Segment Start: DATA FOR REVIEW
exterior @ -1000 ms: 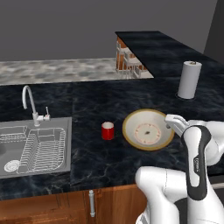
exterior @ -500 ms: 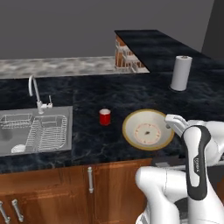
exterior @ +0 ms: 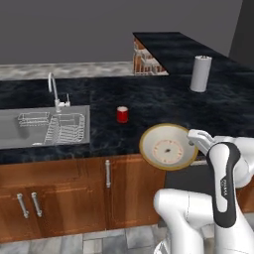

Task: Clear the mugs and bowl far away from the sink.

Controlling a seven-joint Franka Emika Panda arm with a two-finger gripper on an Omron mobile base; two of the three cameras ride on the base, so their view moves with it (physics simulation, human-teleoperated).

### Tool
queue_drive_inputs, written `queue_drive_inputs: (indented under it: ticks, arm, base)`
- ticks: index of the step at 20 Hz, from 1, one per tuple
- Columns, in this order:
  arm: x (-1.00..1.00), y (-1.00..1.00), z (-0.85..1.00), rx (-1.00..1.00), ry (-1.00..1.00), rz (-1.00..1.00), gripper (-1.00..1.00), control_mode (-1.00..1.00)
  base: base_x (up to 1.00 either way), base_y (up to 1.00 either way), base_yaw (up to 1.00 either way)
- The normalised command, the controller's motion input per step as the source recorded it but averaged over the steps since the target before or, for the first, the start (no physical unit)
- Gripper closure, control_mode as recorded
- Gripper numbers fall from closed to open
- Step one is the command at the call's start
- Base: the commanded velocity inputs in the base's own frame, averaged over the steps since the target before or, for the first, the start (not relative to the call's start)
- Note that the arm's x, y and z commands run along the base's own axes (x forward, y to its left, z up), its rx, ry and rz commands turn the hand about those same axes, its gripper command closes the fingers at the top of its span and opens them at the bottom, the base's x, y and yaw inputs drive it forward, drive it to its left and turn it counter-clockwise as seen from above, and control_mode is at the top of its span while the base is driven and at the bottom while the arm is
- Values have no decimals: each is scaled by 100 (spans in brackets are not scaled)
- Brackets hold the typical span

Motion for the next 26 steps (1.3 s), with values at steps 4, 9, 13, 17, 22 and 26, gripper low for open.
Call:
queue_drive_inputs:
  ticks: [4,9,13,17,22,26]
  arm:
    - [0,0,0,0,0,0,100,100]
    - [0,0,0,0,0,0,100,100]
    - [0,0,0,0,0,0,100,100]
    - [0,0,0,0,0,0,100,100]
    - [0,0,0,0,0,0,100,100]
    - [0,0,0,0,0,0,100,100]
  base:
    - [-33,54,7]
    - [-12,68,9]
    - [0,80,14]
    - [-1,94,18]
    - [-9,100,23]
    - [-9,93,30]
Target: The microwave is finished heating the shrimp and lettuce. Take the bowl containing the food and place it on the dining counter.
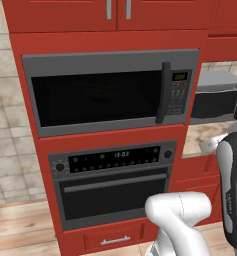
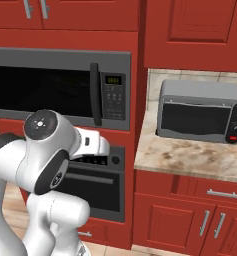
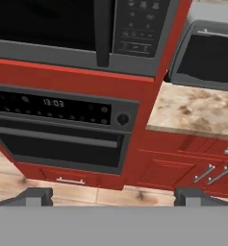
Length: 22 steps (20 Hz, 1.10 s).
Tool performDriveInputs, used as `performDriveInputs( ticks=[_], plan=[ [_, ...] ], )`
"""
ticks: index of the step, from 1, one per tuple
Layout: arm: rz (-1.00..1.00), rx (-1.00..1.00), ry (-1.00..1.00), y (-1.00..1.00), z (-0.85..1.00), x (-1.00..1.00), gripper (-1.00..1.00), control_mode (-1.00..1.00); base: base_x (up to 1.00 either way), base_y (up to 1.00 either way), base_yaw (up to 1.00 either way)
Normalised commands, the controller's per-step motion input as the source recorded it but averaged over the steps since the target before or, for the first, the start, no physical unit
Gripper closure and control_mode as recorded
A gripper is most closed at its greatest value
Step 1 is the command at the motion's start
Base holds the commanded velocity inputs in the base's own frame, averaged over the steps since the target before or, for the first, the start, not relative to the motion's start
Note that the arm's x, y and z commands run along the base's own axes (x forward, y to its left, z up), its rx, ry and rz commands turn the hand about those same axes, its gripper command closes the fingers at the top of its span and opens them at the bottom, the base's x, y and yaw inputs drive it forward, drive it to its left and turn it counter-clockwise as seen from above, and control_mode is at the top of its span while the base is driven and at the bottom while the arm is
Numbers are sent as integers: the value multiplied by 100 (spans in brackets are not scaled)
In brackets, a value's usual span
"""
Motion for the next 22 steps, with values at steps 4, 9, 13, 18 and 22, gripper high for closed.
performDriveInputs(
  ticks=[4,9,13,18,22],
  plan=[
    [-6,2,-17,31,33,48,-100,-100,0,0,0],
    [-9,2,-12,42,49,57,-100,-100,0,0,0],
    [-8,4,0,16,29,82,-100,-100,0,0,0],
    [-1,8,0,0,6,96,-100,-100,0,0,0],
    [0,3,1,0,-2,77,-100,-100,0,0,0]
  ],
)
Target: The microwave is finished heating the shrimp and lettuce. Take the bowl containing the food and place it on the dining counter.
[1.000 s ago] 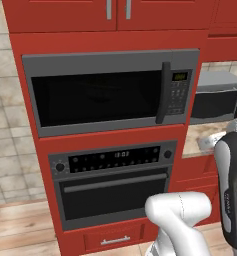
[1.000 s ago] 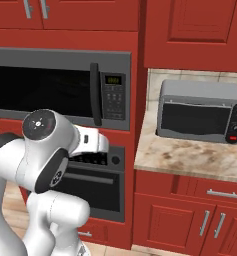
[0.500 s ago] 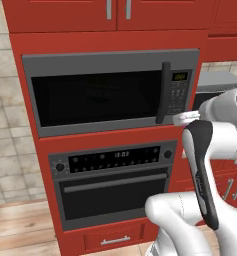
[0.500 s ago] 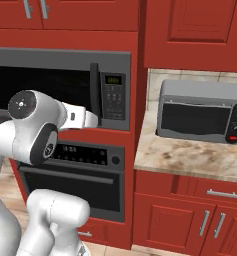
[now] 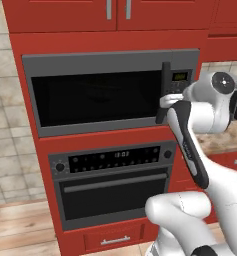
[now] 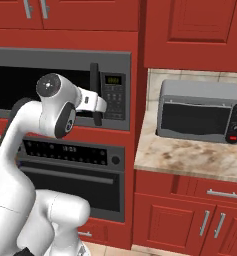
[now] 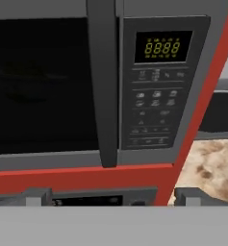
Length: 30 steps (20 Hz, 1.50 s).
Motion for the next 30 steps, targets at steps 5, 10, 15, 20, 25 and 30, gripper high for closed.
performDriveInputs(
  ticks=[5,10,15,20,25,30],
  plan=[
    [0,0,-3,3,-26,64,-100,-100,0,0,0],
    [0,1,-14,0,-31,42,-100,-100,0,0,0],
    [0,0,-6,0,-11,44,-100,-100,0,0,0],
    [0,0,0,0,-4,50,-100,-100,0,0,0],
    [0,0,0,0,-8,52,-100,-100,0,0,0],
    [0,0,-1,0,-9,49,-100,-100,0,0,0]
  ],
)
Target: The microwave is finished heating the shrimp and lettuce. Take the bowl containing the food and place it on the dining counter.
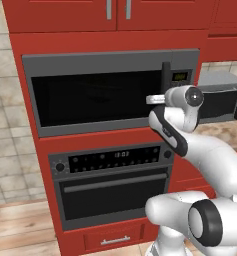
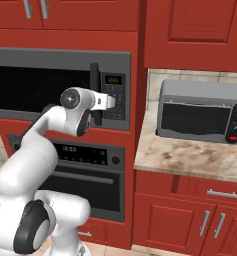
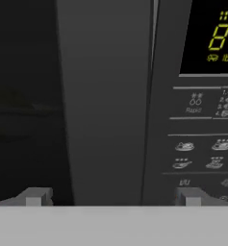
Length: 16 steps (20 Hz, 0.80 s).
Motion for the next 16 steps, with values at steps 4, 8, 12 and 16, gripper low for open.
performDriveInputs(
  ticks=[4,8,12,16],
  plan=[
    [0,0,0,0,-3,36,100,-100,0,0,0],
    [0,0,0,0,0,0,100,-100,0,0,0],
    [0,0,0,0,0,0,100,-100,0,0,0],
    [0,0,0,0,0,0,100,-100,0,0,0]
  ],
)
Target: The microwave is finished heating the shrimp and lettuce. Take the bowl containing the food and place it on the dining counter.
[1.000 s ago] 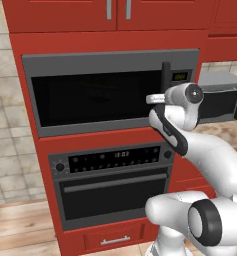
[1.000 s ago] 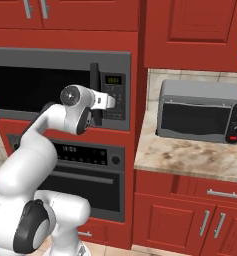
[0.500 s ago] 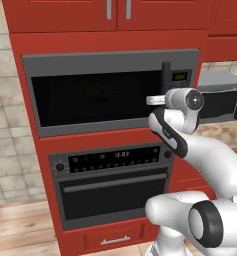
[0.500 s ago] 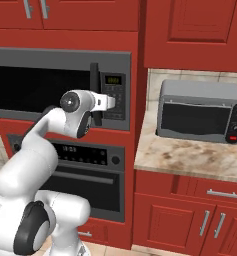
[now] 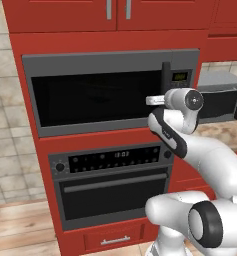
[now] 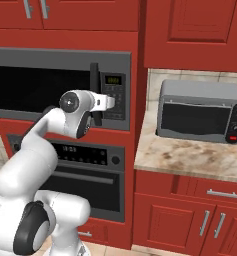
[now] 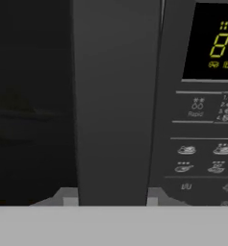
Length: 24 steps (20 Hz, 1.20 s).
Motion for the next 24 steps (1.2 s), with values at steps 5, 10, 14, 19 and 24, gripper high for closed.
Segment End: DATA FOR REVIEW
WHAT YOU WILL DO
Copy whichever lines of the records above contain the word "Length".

RESPONSE TO THIS EXERCISE
Length: 22 steps (20 Hz, 1.10 s).
Length: 30 steps (20 Hz, 1.50 s).
Length: 16 steps (20 Hz, 0.80 s).
Length: 24 steps (20 Hz, 1.20 s).

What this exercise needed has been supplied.